Bispecific Antibodies and Gene Therapy

Gene therapy is the transfer of therapeutic genes, via gene transfer vectors, into patients for therapeutic purposes. Different gene therapy strategies are being pursued, including long-term gene correction of monogenetic diseases, eradication of tumor cells in cancer patients, or genetic vaccination for infectious diseases. Bispecific antibodies and gene therapy are connected in two ways. First, bispecific antibodies are tools of interest for the development of targeted gene transfer vectors. Different gene therapy strategies require different vectors, frequently replication-ablated viruses. Similar to the role of antibody engineering in antibody therapy, the engineering of gene transfer vectors has become key to the implementation of genetic therapies. Cytoablative cancer gene therapy and efficient genetic vaccination, for example, depend on vectors that are targeted to cancer cells and antigen-presenting cells, respectively, in order to avoid side effects and vector sequestration. To this end, bispecific antibodies have been engineered as adapters that link the vector to a specific molecule on the targeted cell and at the same time block the interaction with the native virus receptor.
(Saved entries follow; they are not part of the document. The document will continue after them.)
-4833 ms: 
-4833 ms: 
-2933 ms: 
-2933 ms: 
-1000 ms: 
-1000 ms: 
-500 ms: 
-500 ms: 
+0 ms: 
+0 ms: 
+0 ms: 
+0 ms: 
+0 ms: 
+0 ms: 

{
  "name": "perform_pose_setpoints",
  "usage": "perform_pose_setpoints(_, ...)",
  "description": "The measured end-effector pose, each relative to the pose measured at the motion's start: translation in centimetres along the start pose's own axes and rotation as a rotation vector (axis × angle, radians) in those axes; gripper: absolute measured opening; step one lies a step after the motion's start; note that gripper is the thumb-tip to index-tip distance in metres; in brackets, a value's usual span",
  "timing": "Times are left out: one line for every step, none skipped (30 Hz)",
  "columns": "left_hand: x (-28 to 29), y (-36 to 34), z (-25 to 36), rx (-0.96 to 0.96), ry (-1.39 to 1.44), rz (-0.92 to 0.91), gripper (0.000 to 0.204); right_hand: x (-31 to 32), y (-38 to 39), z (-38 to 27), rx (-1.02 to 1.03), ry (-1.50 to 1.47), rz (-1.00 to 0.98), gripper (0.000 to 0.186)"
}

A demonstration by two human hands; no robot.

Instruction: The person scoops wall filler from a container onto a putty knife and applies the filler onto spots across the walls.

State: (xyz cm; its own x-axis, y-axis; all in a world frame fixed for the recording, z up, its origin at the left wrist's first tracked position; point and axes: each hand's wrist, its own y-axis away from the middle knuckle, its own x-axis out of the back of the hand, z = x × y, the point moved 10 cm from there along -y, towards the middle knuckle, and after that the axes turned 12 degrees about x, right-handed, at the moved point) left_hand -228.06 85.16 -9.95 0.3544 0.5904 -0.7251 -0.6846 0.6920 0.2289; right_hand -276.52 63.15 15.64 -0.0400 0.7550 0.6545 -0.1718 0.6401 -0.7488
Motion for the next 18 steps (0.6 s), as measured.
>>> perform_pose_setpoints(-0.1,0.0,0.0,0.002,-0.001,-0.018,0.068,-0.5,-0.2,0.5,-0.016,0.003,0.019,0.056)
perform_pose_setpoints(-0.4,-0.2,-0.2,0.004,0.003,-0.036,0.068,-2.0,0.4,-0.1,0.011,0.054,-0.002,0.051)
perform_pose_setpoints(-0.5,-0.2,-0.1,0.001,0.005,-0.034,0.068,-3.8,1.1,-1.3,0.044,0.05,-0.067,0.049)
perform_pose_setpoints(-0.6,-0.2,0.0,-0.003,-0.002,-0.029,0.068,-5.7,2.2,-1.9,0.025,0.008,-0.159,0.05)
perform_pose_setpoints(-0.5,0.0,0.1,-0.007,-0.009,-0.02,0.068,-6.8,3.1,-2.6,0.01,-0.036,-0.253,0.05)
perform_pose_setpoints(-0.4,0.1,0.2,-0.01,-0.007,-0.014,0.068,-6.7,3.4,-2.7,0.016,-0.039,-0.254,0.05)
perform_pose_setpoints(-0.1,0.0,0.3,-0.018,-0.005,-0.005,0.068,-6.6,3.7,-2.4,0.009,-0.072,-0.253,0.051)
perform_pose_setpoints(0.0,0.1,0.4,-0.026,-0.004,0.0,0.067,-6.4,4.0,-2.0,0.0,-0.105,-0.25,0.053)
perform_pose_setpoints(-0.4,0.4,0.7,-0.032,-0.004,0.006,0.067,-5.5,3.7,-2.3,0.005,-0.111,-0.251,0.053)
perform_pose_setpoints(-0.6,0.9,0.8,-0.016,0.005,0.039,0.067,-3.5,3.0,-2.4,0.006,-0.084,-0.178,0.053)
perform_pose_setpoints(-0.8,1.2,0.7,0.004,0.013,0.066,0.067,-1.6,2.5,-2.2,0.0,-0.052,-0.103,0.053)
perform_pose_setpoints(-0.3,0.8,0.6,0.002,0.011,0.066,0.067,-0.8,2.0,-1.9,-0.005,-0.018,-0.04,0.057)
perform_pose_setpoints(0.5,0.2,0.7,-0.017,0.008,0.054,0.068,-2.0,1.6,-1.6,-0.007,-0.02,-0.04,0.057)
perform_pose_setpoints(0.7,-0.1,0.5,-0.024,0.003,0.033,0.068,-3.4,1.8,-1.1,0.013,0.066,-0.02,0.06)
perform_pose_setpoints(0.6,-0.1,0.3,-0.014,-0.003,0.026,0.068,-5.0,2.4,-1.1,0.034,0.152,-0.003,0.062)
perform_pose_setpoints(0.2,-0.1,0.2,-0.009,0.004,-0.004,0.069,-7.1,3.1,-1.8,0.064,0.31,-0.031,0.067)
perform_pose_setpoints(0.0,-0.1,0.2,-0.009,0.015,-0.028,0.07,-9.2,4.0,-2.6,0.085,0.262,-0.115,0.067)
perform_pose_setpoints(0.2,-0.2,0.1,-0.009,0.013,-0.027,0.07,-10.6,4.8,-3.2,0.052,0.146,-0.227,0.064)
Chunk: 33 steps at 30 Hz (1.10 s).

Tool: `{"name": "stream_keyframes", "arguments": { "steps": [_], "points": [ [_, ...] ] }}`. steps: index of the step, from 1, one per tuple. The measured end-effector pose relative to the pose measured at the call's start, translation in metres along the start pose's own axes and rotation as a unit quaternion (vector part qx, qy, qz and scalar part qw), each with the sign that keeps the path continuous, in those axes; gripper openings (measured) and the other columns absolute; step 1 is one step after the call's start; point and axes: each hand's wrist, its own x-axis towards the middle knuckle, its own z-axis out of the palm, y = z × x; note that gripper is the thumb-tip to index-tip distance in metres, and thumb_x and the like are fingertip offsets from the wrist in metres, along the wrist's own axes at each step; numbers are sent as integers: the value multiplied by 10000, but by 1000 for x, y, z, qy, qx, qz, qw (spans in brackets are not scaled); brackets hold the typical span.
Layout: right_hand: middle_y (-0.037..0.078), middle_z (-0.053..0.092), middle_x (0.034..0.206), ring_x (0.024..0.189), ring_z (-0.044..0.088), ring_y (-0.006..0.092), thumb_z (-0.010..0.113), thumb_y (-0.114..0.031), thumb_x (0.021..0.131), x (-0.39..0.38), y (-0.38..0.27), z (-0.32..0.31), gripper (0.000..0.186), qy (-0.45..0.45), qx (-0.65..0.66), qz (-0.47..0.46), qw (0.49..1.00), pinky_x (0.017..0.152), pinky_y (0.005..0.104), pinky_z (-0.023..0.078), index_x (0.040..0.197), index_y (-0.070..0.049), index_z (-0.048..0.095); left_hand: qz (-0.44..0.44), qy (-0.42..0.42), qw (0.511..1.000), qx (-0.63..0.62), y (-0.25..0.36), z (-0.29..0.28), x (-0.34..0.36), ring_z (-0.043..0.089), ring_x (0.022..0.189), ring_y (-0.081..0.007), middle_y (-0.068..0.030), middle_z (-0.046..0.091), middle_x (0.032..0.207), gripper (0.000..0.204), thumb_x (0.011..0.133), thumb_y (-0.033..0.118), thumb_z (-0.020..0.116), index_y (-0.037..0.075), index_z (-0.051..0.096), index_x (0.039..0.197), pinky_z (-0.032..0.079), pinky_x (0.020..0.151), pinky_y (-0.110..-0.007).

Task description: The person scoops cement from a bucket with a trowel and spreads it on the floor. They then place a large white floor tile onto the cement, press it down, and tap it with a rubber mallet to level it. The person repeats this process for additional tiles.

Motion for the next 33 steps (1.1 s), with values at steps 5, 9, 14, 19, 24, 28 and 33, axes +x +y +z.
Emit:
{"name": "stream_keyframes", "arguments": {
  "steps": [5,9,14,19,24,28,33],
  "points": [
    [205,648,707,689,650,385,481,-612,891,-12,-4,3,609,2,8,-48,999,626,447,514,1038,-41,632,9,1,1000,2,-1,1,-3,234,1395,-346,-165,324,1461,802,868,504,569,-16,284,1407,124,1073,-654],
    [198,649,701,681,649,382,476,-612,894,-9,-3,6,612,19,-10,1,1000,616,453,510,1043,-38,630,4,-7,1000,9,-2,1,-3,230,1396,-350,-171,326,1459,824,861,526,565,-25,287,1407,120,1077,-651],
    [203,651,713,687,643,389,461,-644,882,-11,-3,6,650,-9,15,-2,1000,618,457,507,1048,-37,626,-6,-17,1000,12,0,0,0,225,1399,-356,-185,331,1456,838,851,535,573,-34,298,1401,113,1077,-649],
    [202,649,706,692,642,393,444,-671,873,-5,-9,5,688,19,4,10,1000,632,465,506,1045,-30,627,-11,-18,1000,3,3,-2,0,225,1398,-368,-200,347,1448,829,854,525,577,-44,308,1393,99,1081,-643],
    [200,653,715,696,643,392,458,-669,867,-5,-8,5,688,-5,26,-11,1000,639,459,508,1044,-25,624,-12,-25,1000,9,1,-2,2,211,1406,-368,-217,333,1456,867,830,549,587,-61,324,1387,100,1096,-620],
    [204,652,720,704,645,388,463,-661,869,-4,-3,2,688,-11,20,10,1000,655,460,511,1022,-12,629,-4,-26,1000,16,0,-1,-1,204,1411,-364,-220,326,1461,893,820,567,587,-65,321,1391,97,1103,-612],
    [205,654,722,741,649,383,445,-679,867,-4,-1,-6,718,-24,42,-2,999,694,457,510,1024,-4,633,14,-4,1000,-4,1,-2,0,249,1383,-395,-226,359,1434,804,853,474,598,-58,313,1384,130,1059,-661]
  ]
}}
Different formats of bispecific antibodies and related molecules have been developed and succeeded in re-directing vectors to target cells in vitro and in vivo. These adapters also improved gene therapies in animal models. Second, gene transfer is a promising tool for delivery of bispecific antibodies to patients. Therefore, vectors can be injected directly into patients for antibody gene transfer, or cells isolated from patients can be genetically modified in vitro and then re-injected for in vivo antibody production. Genetic antibody delivery, compared with standard antibody injection, can be advantageous with respect to achieving persistent antibody titers or effective antibody biodistribution in patients. Initial studies have shown antibody production and therapeutic activity in animal models, setting the stage for more widespread investigations. Moreover, gene therapy can enable novel therapeutic applications for bispecific antibodies by facilitating the delivery of membrane associated or intracellular antibody formats.